Masterpieces that were initially hated by critics.

Space Jam has got 38% on rotten tomatoes.

38%!
 
Dark souls I'm guessing, since it's become more talked about as years have gone by.
 
Blade Runner and John Carpenters The Thing were both slated by critics on release and are now regarded as classics.
 
Don't think it was slated, but it was only a while after it was released that the first Predator movie started to gain cult status, looking forward to the latest one coming out soon.
Considering it came out 30 years ago, I don't think Predator looks dated the way some 80s movies do.
 
Black Sabbath's early albums were dismissed by pretty much all music critics back in the day. Particularly their third album Master of Reality, which is now widely regarded as probably the single most important record in the history of heavy music and a timeless masterpiece. Hindsight is easy of course, but it's still funny to look back at comments such as "just like Cream but worse", "the worst of the counterculture" and "a dim-witted, amoral exploitation".
 
Kubrick's The Shining took a while to catch on.
 
If you look at the Sight & Sound and TSPDT lists for the greatest films ever, only a small fraction of the films were met with unanimous critical and public acclaim.
 
Eyes Wide Shut is definitely not a masterpiece but I actually really liked it. In my opinion there are two reasons why it was so poorly received by critics.

1 - It was Kubrick’s last film and expectations were crazy high.

2 - Tom Cruise and Nicole Kidman being cast.

Interesting fact. Even though Cruise and Kidman were married at the time, their sexual chemistry was apparently so bad that Kubrick hired couple counsellers and sex therapists to help them seem more plausible in the romantic scenes. Needless to say their marriage didn’t last.

It was one of the worst films I have ever had the displeasure to see. I'm not a Kubrick fan but this is by far his worst film (of the ones I have seen). In fact this is the first time I have ever seen anyone like it at all.

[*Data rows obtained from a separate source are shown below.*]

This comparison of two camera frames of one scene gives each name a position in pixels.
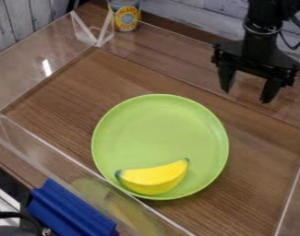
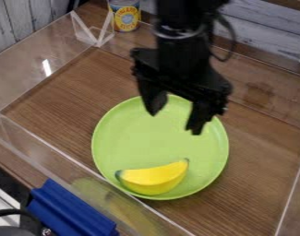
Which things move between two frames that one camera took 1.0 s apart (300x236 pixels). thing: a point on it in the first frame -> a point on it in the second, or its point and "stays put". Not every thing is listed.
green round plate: [153, 131] stays put
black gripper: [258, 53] -> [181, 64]
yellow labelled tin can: [126, 15] stays put
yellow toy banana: [151, 181] stays put
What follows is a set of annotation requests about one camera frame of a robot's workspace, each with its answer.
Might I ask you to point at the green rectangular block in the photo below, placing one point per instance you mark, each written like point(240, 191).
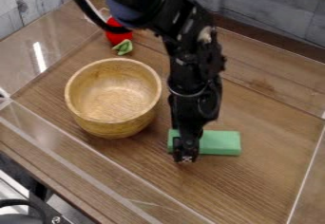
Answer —
point(216, 143)

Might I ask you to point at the black metal bracket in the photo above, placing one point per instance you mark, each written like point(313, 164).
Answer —
point(47, 213)

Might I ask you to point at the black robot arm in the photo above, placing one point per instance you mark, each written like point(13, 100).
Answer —
point(184, 26)

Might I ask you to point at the brown wooden bowl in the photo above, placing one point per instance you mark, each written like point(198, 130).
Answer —
point(112, 96)

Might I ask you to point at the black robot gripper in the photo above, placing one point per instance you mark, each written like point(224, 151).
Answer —
point(191, 113)

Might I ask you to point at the red felt strawberry toy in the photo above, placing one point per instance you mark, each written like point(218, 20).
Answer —
point(120, 42)

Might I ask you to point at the clear acrylic triangular bracket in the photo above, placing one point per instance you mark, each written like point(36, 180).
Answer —
point(101, 13)

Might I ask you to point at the clear acrylic tray enclosure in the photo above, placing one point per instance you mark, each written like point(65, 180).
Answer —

When I saw it half the theater walked out through boredom.
 
I don't see many masterpieces listed.

Blade Runner, Apocalypse Now and 2001 (even though I hate it) maybe.

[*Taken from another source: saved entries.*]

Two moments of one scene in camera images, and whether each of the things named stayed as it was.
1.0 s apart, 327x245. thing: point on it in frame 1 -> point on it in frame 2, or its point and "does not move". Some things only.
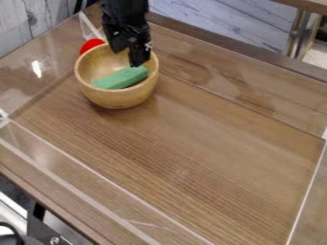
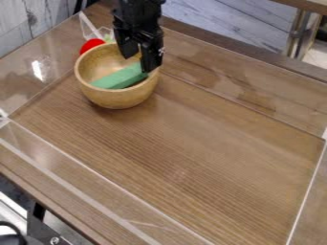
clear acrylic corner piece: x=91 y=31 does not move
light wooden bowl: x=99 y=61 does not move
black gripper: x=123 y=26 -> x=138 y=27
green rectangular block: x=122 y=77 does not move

But Con Air and Showgirls?

Even Shawshank is just many peoples favorite film, but surely nobody thinks it is a masterpiece?
 
It was one of the worst films I have ever had the displeasure to see. I'm not a Kubrick fan but this is by far his worst film (of the ones I have seen). In fact this is the first time I have ever seen anyone like it at all. When I saw it half the theater walked out through boredom.
I completely understand why most people don’t like it. I am a Kubrick fan and it obviously goes without saying it’s nowhere near his best but there’s something about the omnious atmosphere which really drew me in. I got the same kind of feeling with The Ninth Gate as well.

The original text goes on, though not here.